The Kepler satellite, which will seek out those habitable planets, launches March 6. What do you think it is going to tell us?
I'm betting it's going to tell us that Earths are quite common. Kepler's going to be looking at 100,000 stars for three or four years. We expect that Earth-like planets will have their orbits aligned in such a way that basically one out of 1,000 can be seen by Kepler. So if every single star has one Earth-like planet, that means that Kepler will see roughly 100 Earths. But if it turns out that we're wrong and, say, only one out of 100 stars has an Earth-like planet, then Kepler might find one Earth—if it's lucky—or it might find zero. And if Earths only occur around one out of 1,000 stars, we'd have to be really lucky for Kepler to find anything at all.
So Kepler basically assumes that it should be able to find some Earths as long as they occur at roughly a 1 percent rate or higher. There's a very good chance that Earths are available essentially all the time, but we can be a little bit conservative and say that Kepler should find dozens of Earths.
If Kepler does find a number of Earth-like planets, then we'll know how many there are in general because Kepler will have searched such a large sample. And then we'll know how to go about planning the next phase of the search, which is to search the nearby stars. Kepler's going to be searching stars hundreds of light-years away all in one direction of the sky. It's sort of like after looking at another neighborhood in another city, we want to then look at our own block. Kepler will tell us how many houses we have to search on our block to look for life.
Given that our planet is the only Earth we know of, how can we extrapolate how many Earths there should be out there?
First, if you talk to astronomers who look at young stars, they will tell you that when stars form, they tend to have a little bit of angular momentum, which means that they can't accrete all of their matter and they end up having a disk around them. Such disks are what planetary systems form out of, basically the leftovers from the star-formation process. Essentially all young stars have these disks, so we expect that these young stars at least have the possibility of having planetary systems.

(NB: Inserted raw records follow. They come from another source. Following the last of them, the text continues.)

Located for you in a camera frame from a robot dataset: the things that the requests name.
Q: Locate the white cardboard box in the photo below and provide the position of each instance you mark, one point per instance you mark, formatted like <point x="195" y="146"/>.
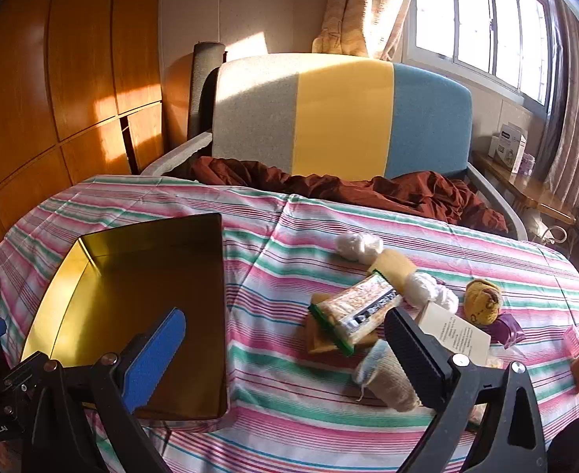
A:
<point x="508" y="150"/>

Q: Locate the white paper box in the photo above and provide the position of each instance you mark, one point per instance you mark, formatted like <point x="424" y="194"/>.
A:
<point x="459" y="332"/>

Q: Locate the brown blanket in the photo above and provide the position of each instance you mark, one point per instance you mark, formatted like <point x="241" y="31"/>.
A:
<point x="407" y="192"/>

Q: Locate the cracker packet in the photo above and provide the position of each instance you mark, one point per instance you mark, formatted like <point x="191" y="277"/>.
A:
<point x="353" y="305"/>

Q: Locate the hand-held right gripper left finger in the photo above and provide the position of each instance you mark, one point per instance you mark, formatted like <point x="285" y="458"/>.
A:
<point x="156" y="359"/>

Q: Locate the purple plastic wrapper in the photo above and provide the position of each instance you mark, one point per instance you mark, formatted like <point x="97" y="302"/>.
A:
<point x="508" y="330"/>

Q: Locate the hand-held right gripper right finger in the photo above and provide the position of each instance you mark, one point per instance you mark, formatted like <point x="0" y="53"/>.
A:
<point x="407" y="350"/>

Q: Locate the beige patterned curtain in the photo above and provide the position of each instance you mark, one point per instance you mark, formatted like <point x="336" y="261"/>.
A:
<point x="363" y="5"/>

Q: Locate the pink hair roller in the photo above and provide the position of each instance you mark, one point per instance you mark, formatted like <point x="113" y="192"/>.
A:
<point x="574" y="340"/>

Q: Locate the white plastic bag ball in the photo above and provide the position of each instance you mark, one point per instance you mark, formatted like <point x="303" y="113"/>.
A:
<point x="356" y="246"/>

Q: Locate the wooden bedside table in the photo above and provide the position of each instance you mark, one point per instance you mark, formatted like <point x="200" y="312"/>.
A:
<point x="530" y="192"/>

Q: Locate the wooden wardrobe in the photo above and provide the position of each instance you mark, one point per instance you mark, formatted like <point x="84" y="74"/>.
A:
<point x="72" y="59"/>

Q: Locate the window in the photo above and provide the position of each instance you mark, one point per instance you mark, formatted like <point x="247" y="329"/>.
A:
<point x="466" y="10"/>

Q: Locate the striped bedsheet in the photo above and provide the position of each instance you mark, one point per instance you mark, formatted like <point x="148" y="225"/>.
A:
<point x="279" y="266"/>

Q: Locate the grey yellow blue headboard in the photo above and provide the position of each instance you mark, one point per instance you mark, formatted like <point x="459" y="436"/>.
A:
<point x="338" y="113"/>

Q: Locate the purple packet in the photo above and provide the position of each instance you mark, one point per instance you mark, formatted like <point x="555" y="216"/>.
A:
<point x="527" y="163"/>

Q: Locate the cream sock with blue cuff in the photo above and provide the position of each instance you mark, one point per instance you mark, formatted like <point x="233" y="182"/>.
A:
<point x="388" y="379"/>

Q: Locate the white sock ball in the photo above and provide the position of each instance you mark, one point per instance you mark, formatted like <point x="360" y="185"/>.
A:
<point x="425" y="288"/>

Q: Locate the gold metal tin box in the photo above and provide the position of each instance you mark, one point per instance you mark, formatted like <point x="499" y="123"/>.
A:
<point x="122" y="266"/>

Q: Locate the pale striped curtain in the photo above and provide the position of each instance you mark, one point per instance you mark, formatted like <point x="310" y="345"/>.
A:
<point x="575" y="108"/>

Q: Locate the yellow sock ball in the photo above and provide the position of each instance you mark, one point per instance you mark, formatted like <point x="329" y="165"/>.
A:
<point x="481" y="300"/>

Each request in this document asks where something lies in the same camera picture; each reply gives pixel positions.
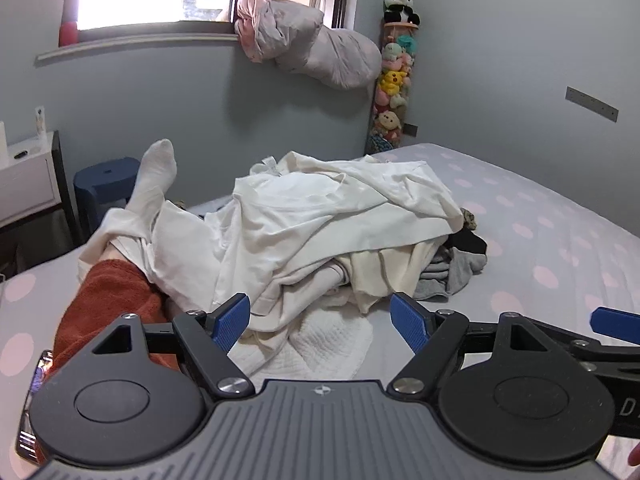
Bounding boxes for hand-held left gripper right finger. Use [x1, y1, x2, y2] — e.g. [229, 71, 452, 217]
[387, 292, 551, 396]

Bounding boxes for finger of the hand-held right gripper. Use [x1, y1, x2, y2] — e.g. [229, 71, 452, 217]
[570, 306, 640, 376]

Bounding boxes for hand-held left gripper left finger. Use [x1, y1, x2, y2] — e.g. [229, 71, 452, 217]
[92, 294, 256, 397]

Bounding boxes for white T-shirt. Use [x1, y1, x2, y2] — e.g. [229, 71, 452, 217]
[77, 195, 361, 333]

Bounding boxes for cream garment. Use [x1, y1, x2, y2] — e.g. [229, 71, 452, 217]
[335, 240, 441, 313]

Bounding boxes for grey garment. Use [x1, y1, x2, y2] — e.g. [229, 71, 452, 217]
[412, 247, 488, 303]

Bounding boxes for white quilted cloth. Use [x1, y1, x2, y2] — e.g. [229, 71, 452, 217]
[227, 305, 373, 380]

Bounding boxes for taupe garment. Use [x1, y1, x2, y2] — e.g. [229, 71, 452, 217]
[282, 262, 353, 311]

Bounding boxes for black garment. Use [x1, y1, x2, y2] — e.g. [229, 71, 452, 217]
[445, 227, 488, 256]

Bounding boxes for person's rust fleece trousers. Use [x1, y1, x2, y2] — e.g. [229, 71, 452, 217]
[37, 257, 181, 396]

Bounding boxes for person's white socked foot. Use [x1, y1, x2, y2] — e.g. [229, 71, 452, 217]
[125, 139, 178, 221]

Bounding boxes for blue plastic stool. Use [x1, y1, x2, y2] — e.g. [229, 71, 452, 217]
[74, 156, 143, 233]

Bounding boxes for smartphone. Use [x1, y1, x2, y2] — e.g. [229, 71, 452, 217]
[17, 350, 53, 461]

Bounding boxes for clear tube of plush toys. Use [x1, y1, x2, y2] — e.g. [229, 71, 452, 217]
[367, 20, 421, 153]

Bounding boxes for white nightstand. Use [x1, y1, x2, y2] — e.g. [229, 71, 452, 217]
[0, 130, 83, 261]

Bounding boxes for pale pink bedding bundle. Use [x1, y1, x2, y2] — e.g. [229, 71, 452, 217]
[235, 0, 383, 90]

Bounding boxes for panda plush toy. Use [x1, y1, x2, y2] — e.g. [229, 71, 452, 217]
[382, 0, 421, 27]

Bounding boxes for grey wall strip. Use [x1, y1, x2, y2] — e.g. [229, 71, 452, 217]
[565, 86, 620, 123]

Second, those who worry about planet-formation processes find that it's very hard to stop Earth-like planets, or some sort of large, rocky object, from forming. Earths in some sense are easier to build than Jupiters, but we already know from our extrasolar planet census that Jupiters exist around at least 10 percent, and probably around 20 percent, of stars. So Earths should be even more common than that.
Finally, and even more directly, the planetary searches are already beginning to find a new class of planets called super-Earths with masses maybe five, 10 or 15 times the mass of Earth that orbit a little closer to their star than our planet does. These guys occur on roughly one third of nearby solar-type stars. And these are sort of the oddballs in some sense, which I think are very much just the tip of the iceberg of the spectrum of Earth-like planets. In any theoretical model of planet formation that people talk about, there should be a ton of Earths compared to these oddball super-Earths, so when we do a complete census we should find a lot of Earths. If these oddballs are there 30 percent of the time and the Jupiters are there 20 percent of the time, that means the ones we can't quite see should be there essentially all the time. So it's a very compelling story, and all the evidence from several different directions points toward Earths being quite common.